## What to do
Each line of the data that includes "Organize" must be copied.

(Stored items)
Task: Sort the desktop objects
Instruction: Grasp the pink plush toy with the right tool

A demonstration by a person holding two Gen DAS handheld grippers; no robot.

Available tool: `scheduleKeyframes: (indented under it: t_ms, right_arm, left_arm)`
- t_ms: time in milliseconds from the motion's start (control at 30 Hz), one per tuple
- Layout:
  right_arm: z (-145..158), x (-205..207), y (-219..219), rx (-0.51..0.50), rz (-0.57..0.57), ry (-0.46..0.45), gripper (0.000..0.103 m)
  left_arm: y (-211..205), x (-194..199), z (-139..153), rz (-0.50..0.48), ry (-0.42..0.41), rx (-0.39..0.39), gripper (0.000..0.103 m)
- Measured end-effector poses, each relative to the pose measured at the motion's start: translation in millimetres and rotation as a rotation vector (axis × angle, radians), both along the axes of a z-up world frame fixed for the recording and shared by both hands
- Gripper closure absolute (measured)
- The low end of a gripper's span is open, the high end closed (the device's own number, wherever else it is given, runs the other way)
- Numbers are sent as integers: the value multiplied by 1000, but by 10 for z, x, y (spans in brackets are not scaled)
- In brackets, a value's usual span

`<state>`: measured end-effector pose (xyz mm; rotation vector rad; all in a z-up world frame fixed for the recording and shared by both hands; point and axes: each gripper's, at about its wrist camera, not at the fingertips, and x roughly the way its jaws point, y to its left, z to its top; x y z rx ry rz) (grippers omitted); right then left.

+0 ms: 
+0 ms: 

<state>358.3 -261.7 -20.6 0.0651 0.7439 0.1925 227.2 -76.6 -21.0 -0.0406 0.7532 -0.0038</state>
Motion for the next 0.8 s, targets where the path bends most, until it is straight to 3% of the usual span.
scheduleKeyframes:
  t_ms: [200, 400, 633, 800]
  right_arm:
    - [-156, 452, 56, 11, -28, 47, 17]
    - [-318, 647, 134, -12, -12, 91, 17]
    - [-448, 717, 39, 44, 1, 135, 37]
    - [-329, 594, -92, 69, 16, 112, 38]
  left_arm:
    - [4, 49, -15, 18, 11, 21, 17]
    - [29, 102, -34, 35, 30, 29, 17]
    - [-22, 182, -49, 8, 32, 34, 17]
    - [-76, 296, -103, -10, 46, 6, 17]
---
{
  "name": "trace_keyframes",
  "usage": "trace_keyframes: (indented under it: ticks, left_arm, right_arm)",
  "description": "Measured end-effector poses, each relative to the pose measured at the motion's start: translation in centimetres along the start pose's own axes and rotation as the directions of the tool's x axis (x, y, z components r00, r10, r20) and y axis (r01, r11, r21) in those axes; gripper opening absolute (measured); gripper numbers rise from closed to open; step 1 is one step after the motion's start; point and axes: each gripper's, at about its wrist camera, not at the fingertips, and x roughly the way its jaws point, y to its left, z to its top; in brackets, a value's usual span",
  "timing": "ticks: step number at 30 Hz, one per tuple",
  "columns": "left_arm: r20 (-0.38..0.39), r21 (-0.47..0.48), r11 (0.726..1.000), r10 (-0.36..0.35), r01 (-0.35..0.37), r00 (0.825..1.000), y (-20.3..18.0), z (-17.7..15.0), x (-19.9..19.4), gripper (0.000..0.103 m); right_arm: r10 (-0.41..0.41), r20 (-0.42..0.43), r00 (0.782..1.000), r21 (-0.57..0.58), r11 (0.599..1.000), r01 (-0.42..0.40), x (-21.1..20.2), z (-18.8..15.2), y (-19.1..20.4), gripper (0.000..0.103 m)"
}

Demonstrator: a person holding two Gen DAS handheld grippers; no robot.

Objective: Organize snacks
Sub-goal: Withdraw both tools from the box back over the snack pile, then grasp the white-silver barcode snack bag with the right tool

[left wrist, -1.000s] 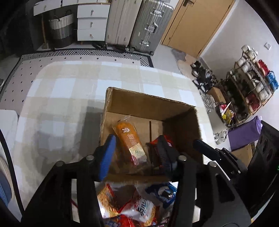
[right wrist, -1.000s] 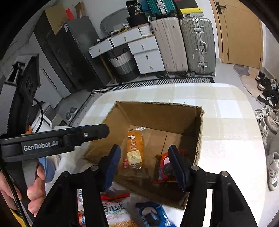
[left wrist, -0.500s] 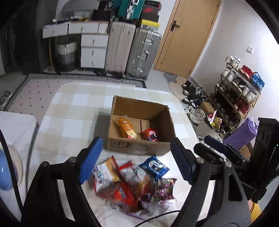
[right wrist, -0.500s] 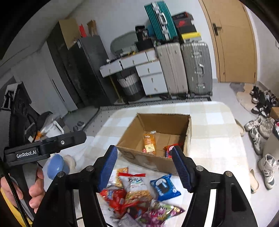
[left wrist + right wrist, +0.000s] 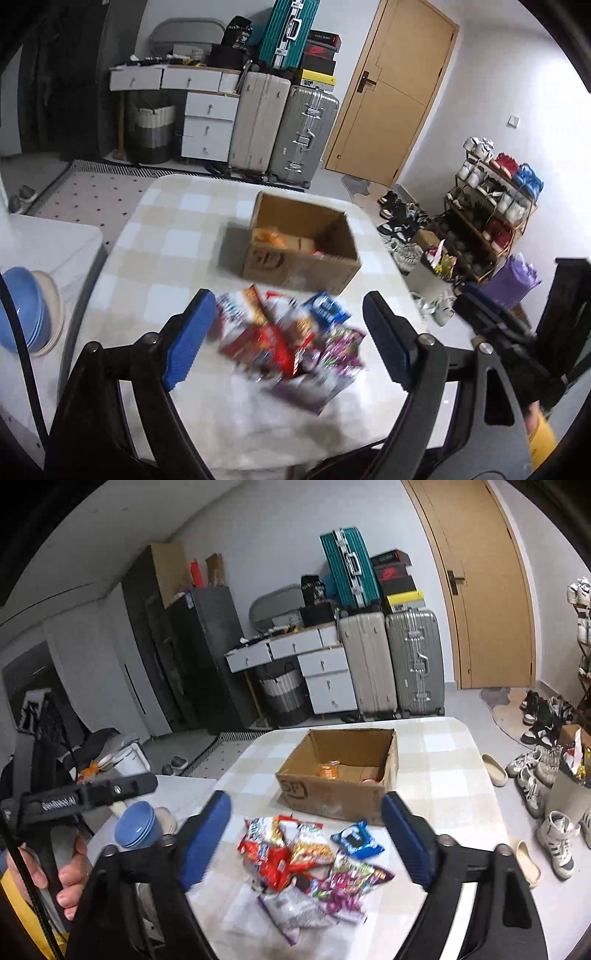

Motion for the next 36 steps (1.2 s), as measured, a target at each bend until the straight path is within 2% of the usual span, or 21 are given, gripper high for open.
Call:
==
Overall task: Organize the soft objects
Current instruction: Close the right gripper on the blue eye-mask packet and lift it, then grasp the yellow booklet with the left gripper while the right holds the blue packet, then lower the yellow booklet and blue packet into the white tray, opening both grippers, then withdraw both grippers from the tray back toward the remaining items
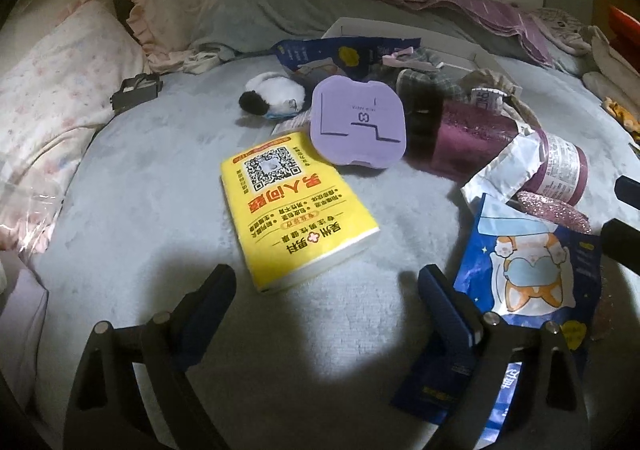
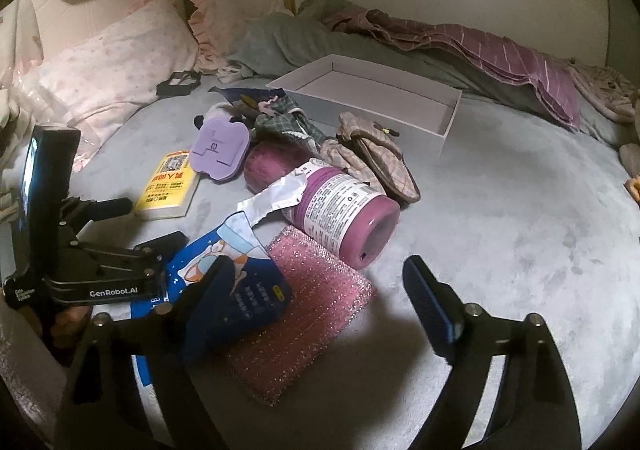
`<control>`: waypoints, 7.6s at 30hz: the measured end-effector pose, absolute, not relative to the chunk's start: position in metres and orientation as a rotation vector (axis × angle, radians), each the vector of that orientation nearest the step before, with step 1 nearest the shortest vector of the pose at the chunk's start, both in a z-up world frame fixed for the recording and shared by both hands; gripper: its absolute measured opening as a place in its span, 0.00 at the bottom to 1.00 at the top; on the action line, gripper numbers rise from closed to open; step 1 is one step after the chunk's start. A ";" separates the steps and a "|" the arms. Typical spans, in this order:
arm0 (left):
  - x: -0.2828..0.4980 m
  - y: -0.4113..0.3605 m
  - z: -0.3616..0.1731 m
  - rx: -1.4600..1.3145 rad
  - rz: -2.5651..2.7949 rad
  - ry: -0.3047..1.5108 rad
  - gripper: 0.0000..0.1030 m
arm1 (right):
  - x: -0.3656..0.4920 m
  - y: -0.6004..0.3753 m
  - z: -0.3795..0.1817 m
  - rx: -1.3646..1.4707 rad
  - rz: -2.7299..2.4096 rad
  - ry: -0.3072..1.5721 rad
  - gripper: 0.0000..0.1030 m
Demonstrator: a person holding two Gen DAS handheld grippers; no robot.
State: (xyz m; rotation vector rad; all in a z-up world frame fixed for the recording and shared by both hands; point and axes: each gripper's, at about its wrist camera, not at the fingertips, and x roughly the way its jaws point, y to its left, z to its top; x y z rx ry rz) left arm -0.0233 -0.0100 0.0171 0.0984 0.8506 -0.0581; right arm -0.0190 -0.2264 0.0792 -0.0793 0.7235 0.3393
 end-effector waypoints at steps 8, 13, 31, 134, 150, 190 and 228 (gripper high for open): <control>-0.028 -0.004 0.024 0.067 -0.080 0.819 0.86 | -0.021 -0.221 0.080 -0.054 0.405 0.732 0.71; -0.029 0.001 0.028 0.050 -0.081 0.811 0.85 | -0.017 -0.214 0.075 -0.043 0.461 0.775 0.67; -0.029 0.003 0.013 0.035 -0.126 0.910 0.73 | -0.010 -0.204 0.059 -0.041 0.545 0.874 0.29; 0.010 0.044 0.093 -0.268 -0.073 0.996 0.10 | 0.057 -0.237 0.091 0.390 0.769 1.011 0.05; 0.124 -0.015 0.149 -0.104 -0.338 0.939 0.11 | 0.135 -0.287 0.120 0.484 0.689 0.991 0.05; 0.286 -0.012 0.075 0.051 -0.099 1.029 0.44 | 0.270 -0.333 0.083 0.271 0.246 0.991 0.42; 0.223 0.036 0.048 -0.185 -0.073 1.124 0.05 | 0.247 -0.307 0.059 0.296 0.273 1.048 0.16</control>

## Worked solution
Objective: Organize snacks
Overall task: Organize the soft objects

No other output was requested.